Welcome to Summer School

“Did you have a good summer?”  “It was too short.  Someone said summer is fall and it’s time for classes to begin.”

When the last traditional weekend beach trip and neighborhood picnicking occurs we will be laboring, not lounging in the sun absorbing eternal tans.  But if other traditions disappear, Labor Day does too.  Of course, my reasons for longing for the beach are religious.  For if God is anywhere, the good Lord is at the beach  (spatial references to God are unacceptable in some theological circles).

My family never looks for a church at the beach; our absence from a worship service is to be present on the beach where creative and orderly power, beauty and solitude abide — unless there’s a land breeze.  God exits and mosquitoes enter, and I wish I were in church.

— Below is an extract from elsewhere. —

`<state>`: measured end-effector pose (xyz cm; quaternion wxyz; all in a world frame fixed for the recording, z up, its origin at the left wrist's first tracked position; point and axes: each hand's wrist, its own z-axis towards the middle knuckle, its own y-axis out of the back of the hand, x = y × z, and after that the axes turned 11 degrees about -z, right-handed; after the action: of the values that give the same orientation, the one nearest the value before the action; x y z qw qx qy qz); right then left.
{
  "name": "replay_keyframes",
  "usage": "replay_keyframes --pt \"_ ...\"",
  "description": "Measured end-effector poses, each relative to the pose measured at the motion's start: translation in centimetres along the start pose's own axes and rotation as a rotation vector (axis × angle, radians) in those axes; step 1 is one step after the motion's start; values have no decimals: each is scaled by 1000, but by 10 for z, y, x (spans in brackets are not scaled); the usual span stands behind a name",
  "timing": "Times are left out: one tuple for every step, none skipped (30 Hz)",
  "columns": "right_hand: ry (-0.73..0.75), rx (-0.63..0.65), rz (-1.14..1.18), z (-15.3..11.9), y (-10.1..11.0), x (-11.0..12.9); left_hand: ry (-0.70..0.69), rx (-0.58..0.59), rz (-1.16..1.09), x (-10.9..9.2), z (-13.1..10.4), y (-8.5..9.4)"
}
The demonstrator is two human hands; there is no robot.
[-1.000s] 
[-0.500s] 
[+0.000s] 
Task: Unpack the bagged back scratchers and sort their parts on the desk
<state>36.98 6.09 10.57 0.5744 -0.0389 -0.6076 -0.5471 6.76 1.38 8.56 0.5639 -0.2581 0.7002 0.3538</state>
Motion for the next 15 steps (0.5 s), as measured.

People wary of the ocean’s power find their level of participation, and I envy those strong swimmers out beyond the breakers at east in the sea.  But there is fun in the surf, in the sloops, strolling with someone you love and building motels  (castles are for traditionalists).  When we depart, I take a last look unnecessarily, for God will be there in that continuity and change, no matter what.  I hope to return for nourishment.

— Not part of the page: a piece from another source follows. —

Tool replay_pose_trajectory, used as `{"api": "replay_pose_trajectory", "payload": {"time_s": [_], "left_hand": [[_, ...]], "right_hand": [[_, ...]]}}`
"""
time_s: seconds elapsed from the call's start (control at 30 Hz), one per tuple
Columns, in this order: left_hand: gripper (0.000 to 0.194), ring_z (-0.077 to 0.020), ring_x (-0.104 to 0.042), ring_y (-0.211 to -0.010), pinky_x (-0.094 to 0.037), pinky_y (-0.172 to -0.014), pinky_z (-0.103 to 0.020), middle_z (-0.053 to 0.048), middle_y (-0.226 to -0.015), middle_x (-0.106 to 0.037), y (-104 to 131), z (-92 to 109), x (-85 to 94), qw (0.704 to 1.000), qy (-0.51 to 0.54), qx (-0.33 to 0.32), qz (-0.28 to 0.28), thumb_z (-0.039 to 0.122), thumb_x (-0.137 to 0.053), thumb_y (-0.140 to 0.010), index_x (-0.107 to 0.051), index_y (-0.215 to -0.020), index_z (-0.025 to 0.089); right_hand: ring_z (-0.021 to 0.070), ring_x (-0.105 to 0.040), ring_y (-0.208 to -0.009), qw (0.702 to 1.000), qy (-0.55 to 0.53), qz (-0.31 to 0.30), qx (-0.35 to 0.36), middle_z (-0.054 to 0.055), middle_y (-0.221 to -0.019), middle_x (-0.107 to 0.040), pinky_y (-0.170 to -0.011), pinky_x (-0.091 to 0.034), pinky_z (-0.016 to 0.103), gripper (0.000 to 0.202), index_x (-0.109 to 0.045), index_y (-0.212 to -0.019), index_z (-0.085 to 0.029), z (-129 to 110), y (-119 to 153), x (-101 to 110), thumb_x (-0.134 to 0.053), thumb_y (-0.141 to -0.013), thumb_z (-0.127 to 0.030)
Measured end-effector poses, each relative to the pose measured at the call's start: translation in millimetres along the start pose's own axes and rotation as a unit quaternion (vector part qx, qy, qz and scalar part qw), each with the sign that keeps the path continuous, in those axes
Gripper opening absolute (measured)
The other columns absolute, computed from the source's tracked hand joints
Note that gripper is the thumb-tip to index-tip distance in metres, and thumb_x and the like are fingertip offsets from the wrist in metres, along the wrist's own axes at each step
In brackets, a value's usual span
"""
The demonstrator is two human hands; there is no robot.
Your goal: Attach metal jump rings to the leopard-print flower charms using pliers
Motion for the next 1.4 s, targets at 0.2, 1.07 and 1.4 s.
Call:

Meanwhile back in the lab and cinder-block room, can we discover beauty, power, solitude, and shared contemplation?  Are there not some surprises here which will be memorable as those at the seashore?  Indeed, are there orderly patterns that provide adequate security in times of change?  Can you find sand dollars and horizons here?  Maybe the Lord will take pity and visit.  Whatever.

Welcome to summer, fall, winter, and spring.  Welcome to a place and to people I love very much.  And if you hear about a beach trip, please let me know.

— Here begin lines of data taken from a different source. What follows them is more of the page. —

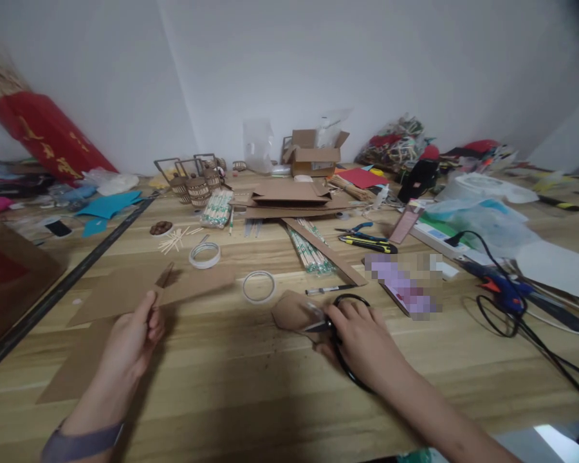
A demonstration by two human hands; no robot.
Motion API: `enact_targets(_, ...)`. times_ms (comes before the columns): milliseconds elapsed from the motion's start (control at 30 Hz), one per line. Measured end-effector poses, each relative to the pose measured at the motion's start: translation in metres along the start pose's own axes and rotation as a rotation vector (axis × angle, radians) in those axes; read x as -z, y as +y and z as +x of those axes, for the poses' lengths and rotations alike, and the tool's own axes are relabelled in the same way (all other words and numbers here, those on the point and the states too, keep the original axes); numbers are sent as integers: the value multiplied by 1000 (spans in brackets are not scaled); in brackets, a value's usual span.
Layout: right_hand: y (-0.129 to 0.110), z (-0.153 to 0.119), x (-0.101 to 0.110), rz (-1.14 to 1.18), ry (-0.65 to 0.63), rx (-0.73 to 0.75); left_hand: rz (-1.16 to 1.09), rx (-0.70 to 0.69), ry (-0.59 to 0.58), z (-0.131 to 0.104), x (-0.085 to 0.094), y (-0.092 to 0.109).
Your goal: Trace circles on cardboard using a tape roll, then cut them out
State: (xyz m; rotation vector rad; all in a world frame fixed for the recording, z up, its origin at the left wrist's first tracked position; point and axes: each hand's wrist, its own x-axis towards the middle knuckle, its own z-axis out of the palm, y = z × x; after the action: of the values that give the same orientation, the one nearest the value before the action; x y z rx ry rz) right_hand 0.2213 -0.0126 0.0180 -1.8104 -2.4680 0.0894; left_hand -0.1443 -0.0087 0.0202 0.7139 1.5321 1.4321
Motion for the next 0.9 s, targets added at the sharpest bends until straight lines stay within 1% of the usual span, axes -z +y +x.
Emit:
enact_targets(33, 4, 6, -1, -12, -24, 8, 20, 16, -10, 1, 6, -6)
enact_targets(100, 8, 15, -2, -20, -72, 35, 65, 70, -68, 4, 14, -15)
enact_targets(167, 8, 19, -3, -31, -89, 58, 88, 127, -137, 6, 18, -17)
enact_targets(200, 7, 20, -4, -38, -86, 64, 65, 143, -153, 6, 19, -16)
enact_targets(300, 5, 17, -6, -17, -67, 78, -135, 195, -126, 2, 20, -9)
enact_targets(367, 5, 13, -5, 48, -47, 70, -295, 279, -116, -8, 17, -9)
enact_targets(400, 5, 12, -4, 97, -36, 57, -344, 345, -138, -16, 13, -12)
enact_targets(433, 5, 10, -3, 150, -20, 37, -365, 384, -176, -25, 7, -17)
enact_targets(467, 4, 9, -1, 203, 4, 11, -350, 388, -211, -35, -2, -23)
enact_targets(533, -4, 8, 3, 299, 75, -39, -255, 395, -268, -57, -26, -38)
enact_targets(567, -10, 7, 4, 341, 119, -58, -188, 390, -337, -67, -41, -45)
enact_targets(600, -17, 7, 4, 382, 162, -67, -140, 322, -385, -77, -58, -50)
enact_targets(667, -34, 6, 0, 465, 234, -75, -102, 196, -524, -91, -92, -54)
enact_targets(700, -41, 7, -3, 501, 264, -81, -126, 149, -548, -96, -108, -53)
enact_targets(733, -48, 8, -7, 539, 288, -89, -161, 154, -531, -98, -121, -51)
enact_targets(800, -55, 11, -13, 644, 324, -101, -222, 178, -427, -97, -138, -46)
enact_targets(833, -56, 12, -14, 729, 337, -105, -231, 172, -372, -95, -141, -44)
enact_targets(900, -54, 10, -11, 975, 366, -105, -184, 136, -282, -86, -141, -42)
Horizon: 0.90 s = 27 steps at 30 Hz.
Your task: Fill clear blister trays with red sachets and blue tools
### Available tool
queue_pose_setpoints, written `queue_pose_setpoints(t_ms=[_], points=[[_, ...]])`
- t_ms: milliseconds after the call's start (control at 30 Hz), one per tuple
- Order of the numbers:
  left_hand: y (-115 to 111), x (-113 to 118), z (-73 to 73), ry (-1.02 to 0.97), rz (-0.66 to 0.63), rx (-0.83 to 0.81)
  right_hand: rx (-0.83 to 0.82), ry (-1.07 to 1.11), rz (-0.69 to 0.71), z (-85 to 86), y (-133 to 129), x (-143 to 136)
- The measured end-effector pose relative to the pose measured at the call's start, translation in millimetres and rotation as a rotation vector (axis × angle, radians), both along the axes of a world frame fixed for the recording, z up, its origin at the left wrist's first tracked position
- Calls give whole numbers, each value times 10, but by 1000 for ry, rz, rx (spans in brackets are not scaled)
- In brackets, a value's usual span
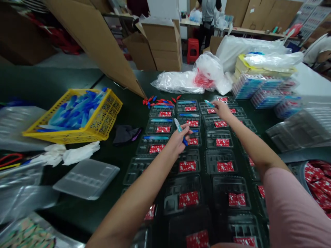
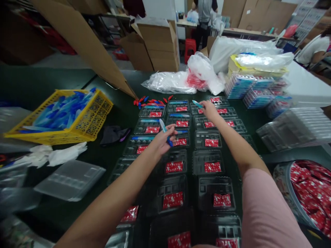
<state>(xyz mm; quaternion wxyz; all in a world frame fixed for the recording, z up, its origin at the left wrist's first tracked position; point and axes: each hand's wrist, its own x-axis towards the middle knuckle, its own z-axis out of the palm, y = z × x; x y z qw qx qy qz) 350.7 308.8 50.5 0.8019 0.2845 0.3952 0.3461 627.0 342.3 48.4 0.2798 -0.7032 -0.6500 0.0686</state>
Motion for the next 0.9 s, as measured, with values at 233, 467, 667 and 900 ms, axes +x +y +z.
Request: queue_pose_setpoints(t_ms=[233, 467, 667, 900], points=[[127, 86, 42, 72, -60, -2, -233, -403, 13, -289, 717, 404], [137, 176, 9, 80, -89, -13, -215, -293, 45, -531, 963, 441], [201, 266, -6, -5, -28, -53, -53, 27, 0, -365, 824, 312], [0, 550, -81, -152, 188, 39, -216, 833, 511, -200, -316, -634]])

Ed Christman, University Chaplain

Jots and Tittles #2   September 28, 1978

Joyful Noises

“Make a joyful noise” in Psalm 100 means singing.  Are there ‘joyful noises’ we can recognize outside the temple?  The new carillon in Wait Chapel tolled for the opening Convocation and after a football victory.  Were these joyful sounds or examples of noise pollution?

King Saul, beset by evil spirits, was released from bondage by David’s paying of the harp.  But how do we distinguish between joyful noises that liberate or inspire and those which pollute our experience?

While teaching Vacation Bible School I asked, “What did God say after creation?” “Bravo,” one youngster said.  But imagine standing and shouting “bravo” only to discover that everyone else is sitting in silence.  Imagine sitting silently while everyone else is standing, shouting, “Wow, what a performance!”

Can we distinguish between works of art, voicing approval of some, disapproval of others; or are we likely to cover our feelings with the word “interesting?”  I used that word in telling a friend about the current art exhibit at the Fine Arts Center.  There are some tinker-toy-like pieces of sculpture downstairs and some paintings, principally charcoal drawings, upstairs.  The artist of the drawings tried to allow his feelings to appear on the canvasses.  In other words, he has sought to make a joyful noise.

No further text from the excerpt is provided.